Old Madame Brygge spoke but rarely, but when she did, her words were a falling flood, not to be dammed. Naught could quell the mumbling drone of her talk. Being deaf, she demanded no answer but was content to roam, shrunken face champing, amid the debris of lost years.
‘When I was a young maid,’ she maundered amiably, ‘I travelled much. I was in Rouen to see them burn La Pucelle. Heretic to the last, she had impudence enough to ask for Christ’s Cross at the stake. I stood near young King Harry and his uncles; he, the lily, wept, and vomited from the stench of her flesh roasting. She was a witch, I trow. For I miscarried of a child soon after I returned to England. They have that power, know it well. And they can also hinder a conception, for all the man be lusty. Yea, the Witch Woman of Orleans, they called her. She lost me a fine daughter.’ She wagged her head, and chewed a fold of her wimple.
‘Yea, gag yourself,’ muttered Joan, entering the misericord in time to catch half of her speech. ‘Some there were that called her a saint.’ Madame Brygge said ‘Eh?’ and cupped her ear.
‘
Pardieu
! What’s the use?’ cried Joan. But she was in a savage good-humour, bred of the Prioress’s impending disgrace. She could think of little else, single-minded as I, who was aware only that the Prioress had something ill in mind that concerned Katherine, and that Katherine had a cough, had been coughing for the past two nights. That cursed, damp chamber, I thought in fury; pray God the Archbishop’s deputation include my foul quarters in their search. Kate leaned on my knee, her face fever-tinged, her eyes moving curiously from Joan to Dame Brygge, while Edyth, kneeling, coaxed her with a spoonful of elderflower wine.
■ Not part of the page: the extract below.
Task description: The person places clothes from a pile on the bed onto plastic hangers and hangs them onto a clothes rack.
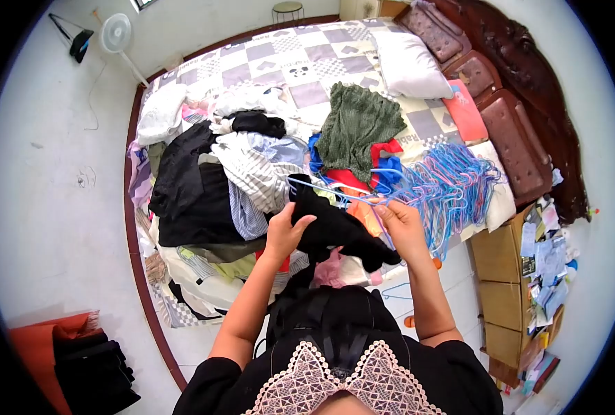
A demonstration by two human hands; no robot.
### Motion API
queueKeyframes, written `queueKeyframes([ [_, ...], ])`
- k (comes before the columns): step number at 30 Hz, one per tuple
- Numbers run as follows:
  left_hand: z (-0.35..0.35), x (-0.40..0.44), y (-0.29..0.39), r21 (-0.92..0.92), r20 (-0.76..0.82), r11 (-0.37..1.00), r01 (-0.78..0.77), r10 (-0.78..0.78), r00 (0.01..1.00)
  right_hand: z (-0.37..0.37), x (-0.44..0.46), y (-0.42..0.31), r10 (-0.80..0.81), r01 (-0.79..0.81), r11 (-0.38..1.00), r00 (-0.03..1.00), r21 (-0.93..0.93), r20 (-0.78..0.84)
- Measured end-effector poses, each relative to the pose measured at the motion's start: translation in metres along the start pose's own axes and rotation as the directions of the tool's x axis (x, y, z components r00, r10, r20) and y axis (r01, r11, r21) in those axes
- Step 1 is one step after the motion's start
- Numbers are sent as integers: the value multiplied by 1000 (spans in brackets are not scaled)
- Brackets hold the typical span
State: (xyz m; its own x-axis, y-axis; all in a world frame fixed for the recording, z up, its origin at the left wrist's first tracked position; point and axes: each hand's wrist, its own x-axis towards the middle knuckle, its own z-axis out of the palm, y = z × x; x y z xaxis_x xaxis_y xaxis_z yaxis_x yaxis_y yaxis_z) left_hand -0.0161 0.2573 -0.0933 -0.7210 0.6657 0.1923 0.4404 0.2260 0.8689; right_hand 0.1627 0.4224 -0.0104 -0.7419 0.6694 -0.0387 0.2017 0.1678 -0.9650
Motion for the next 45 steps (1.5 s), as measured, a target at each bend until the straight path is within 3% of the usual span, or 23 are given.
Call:
queueKeyframes([
  [1, -3, 3, 15, 79, 43, 997, 15, -18, 999, -1, -1, -5, -10, 14, 997, 998, -72, 61],
  [3, -3, 11, 29, 175, 72, 978, 112, -126, 989, 9, -8, -1, -6, 2, 999, 992, 39, 126],
  [4, 3, 15, 14, 260, -8, 964, 64, -64, 998, 13, -12, -3, 17, -33, 993, 992, 118, 128],
  [7, 2, 16, 6, 457, -119, 857, 239, -208, 971, 11, -12, 2, 6, -7, 1000, 997, 15, 75],
  [10, 5, -3, 12, 324, -158, 925, 199, -154, 975, 7, -12, 15, 50, -50, 999, 997, -5, 65],
  [11, 7, -11, -3, 249, -119, 967, 57, -28, 993, 6, -10, 23, 57, -57, 998, 996, -4, 65],
  [12, 6, -15, -8, 249, -112, 967, 58, -31, 993, 5, -7, 34, -32, 32, 999, 999, -18, 10],
  [14, 3, -20, -15, 260, -99, 952, -161, 192, 976, -1, 3, 49, -114, 112, 993, 993, -41, -44],
  [16, 0, -30, -24, 234, -63, 970, -64, 81, 995, -12, 20, 59, -6, 0, 998, 993, -59, -114],
  [18, 1, -35, -47, 94, -10, 990, 105, -104, 994, -30, 48, 58, -39, -7, 977, 976, -212, -213],
  [22, -1, -46, -60, 99, 99, 979, 176, -186, 978, -67, 108, 50, -293, 52, 832, 886, -552, -359],
  [24, 1, -51, -62, 128, 118, 975, 180, -195, 974, -72, 131, 37, -384, 81, 779, 846, -622, -371],
  [25, 4, -54, -67, 110, 141, 971, 213, -228, 964, -67, 140, 32, -393, 168, 848, 834, -502, -386],
  [28, 10, -64, -72, 126, 183, 961, 248, -268, 946, -49, 166, 48, -365, 198, 855, 886, -479, -285],
  [30, 12, -68, -71, 180, 234, 954, 239, -277, 932, -31, 188, 88, -487, 353, 791, 858, -499, -165],
  [34, 17, -78, -73, 261, 296, 934, 245, -319, 900, 11, 215, 210, -430, 386, 679, 899, -625, 88],
  [38, 22, -100, -74, 332, 293, 867, 372, -470, 833, 49, 203, 357, -131, 237, 648, 971, -723, 202],
  [40, 24, -111, -76, 330, 316, 821, 467, -562, 764, 66, 183, 415, 16, 212, 569, 963, -795, 268],
  [41, 25, -117, -76, 340, 316, 811, 475, -575, 755, 73, 172, 420, 16, 208, 575, 964, -791, 265],
  [43, 28, -123, -75, 343, 310, 796, 499, -598, 739, 84, 163, 421, 71, 150, 400, 978, -904, 194],
  [44, 30, -121, -74, 344, 309, 800, 492, -591, 745, 82, 167, 419, 63, 148, 401, 980, -904, 189],
  [45, 31, -120, -72, 350, 316, 795, 496, -598, 737, 79, 171, 414, 168, 147, 403, 958, -903, 231],
])
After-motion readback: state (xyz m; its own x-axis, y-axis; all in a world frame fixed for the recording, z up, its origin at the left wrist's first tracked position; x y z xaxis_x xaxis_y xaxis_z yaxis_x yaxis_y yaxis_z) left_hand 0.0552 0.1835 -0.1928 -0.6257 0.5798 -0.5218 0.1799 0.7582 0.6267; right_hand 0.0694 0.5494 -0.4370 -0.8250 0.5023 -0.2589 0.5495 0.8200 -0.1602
‘A child of my first husband I lost,’ continued Madame Brygge. ‘He that was killed at Agincourt. One of the few, poor sweeting. Nay,’ she added, her muddled wits clearing. ‘That can’t be. ’Twas by my second. His name was Thomas, too. True Thomas.’ Her hand shot out and jerked the spoon away from Edyth. She tasted the potion, shook her head. ‘You should give the infant tincture of elecampane. ’Tis stronger for the chest than this rot. Tall, yellow, daisy-flower...’
‘In February?’ I snapped, grabbing the spoon back.
‘And then I married Brygge,’ she mumbled. ‘A Merchant of the Staple. Niggardly Ned. Each morning he’d have me sew the lips of his purse up tight, so he shouldn’t be tempted to spend. For all his airs, I had to tend my own kitchen with but two wenches. Mean as a muckworm, he, though he was looked up to in the City. Never a night’s rest had I. He’d rise and run down to count his money at all hours. Ha! he died of the flux, too close to call an apothecary.’
Katherine was flushed. She would do better in bed, I thought wildly, if only the bed were warm, the floor dry. Holy Jesu, what would her father say, to see her thus? It was not as if I could not write, a fair clerkly hand at that. I toyed with the sweet thought of a letter to him.
‘So all his virgin gold came to me,’ cackled the old dame. ‘He was saving it for his age; now it soothes mine. Ha! I can sleep all day here. And here I stay!’
She had almost the determination of fear; fear that the old order might change, and her easy, snoring life be swept away. Then Katherine coughed again, and again.
‘Joan, what other remedies have you?’
Joan was still wrapped in her world of vengeance.
‘Certes, you should have heard Juliana,’ she bragged. ‘So cold and clean. “Nay, I can’t aid you, Madame,” she said. “And why should Madame need my aid?” Cat and mouse, in truth.’